Konflik Myanmar Makin Berdarah, 510 Orang Tewas Usai Kekerasan Militer
Kondisi politik semakin hari semakin kacau usai kudeta di Myanmar. Hingga Senin (29/3), konflik telah menewaskan sedikitnya 510 warga sipil sejak protes yang dimulai 1 Februari.
Asosiasi Bantuan untuk Narapidana Politik (AAPP) melaporkan 14 warga sipil tewas pada Senin (29/3) usai kekerasan militer. Sedangkan angka kematian tertinggi terjadi pad Sabtu (27/3) lalu dengan 141 warga sipil meninggal dunia.
"Korban tewas pada hari Senin termasuk setidaknya delapan di pinggiran Dagon Selatan kota utama Myanmar, Yangon," demikian keterangan AAPP dikutip dari Reuters, Selasa (30/3).

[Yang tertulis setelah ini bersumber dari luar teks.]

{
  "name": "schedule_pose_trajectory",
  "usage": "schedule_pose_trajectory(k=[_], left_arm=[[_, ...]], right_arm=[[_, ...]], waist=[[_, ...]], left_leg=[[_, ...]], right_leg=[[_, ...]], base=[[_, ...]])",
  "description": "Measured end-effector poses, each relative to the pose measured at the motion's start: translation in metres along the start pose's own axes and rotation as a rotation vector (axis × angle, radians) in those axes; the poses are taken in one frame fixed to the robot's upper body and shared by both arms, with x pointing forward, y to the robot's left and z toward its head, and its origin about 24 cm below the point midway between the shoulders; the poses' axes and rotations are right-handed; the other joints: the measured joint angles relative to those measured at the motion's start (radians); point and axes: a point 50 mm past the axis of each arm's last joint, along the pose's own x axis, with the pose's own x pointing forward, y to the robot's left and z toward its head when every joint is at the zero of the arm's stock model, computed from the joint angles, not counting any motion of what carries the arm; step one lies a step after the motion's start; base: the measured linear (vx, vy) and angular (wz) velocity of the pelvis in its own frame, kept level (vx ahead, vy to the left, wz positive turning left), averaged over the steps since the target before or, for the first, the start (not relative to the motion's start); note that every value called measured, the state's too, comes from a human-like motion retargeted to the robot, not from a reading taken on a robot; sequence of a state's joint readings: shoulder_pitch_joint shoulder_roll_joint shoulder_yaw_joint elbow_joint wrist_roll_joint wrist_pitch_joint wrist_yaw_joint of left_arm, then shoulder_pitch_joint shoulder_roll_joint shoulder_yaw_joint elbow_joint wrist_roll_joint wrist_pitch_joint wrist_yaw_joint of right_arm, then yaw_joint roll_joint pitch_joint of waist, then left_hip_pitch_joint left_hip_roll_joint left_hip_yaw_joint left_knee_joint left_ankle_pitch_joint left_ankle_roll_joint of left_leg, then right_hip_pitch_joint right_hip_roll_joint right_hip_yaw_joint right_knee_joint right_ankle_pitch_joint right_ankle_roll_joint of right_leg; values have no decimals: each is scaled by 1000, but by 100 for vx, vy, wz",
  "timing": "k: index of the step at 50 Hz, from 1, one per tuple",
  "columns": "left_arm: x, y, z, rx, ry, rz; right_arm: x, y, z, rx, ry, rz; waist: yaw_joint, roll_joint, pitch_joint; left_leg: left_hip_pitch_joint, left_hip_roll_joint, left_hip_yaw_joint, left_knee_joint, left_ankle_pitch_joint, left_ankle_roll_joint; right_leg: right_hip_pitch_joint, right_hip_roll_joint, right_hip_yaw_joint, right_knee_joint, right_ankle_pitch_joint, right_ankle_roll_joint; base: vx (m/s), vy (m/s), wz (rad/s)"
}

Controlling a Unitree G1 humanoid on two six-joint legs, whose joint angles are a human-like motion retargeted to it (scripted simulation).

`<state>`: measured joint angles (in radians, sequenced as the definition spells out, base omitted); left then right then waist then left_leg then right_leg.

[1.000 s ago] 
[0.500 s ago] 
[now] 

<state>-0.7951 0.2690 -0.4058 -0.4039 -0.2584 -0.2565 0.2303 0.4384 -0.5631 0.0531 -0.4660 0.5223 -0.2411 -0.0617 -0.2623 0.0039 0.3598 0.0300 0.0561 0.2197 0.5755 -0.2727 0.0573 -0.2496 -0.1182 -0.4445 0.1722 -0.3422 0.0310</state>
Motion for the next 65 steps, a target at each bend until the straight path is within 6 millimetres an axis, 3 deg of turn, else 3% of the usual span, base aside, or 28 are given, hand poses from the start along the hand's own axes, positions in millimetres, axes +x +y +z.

Saksi mata mengatakan militer menembakkan senjata kaliber seperti granat ke arah pengunjuk rasa yang bersembunyi di belakang barikade pasir. Sedangkan seorang penduduk Dagon mengatakan aparat telah melancarkan operasi di wilayah tersebut hinggal malam.
"Terjadi penembakan sepanjang malam," kata warga yang enggan disebutkan namanya itu.
Sedangkan para demonstran menggunakan taktik baru yakni meninggalkan sampah di jalan dan tempat umum. Strategi tersebut merupakan bagian dari pembangkangan sipil yang terus dilancarkan. “Aksi mogok sampah ini adalah aksi menentang junta,” tulis sebuah poster di media sosial.
Ancaman Kelompok Minoritas
Tak hanya itu, salah satu motor unjuk rasa yakni Komite Pemogokan Umum Nasional mengirimkan surat terbuka kepada pasukan dari etnis minoritas. Isinya membantu mereka untuk melawan penindasan militer.
Tiga kelompok pasukan, Tentara Aliansi Demokratik Nasional Myanmar, Tentara Arakan, dan Tentara Pembebasan Nasional Ta’ang lalu mengancam tentara untuk menghentikan kekerasan. Jika tidak mereka akan bekerja sama dengan seluruh kelompok etnis untuk membela diri. “Pembunuhan brutal terhada warga sipil tak berdosa ini tidak dapat diterima,” jata Juru Bicara Tentara Arakan Khine Thu Kha.
Kelompok tentara ini sebelumnya pernah berperang dengan pemerintah pusat selama beberapa dekade untuk mendapatkan otonomi lebih besar. Memanasnya suhu politik membuat gesekan tentara lokal dengan Tatmadaw (tentara nasional Myanmar) kembali terjadi.
Bentrokan besar di dekat perbatasan Thailand Meletus akhir pekan lalu antara tentara Myanmar dan pasukan Serikat Nasional Karen (KNU). Sekitar tiga ribu penduduk wilayah tersebut melarikan diri ke Thailand saat jet militer tentara menjatuhkan bom.
Kondisi seperti ini membuat negara tetangga khawatir kondisi ini dapat dipulihkan dengan cepat. Menteri Luar Negeri Singapura, Vivian Balakhrisnan juga mendesak negara lain di Asia Tenggara memberi bantuan kepada Myanmar secara konstruktif.
"Ini akan memakan waktu cukup lama untuk menyelesaikannya. Saya harus mengakui bahwa saya pesimis," kata Balakrishnan.
Balakhrisnan sebelumnya telah mengunjungi Indonesia, Malaysia, dan Singapura sepanjang pekan lalu. Di Indonesia, ia menemui Presiden Joko Widodo dan Menteri Luar Negeri Retno P Marsudi.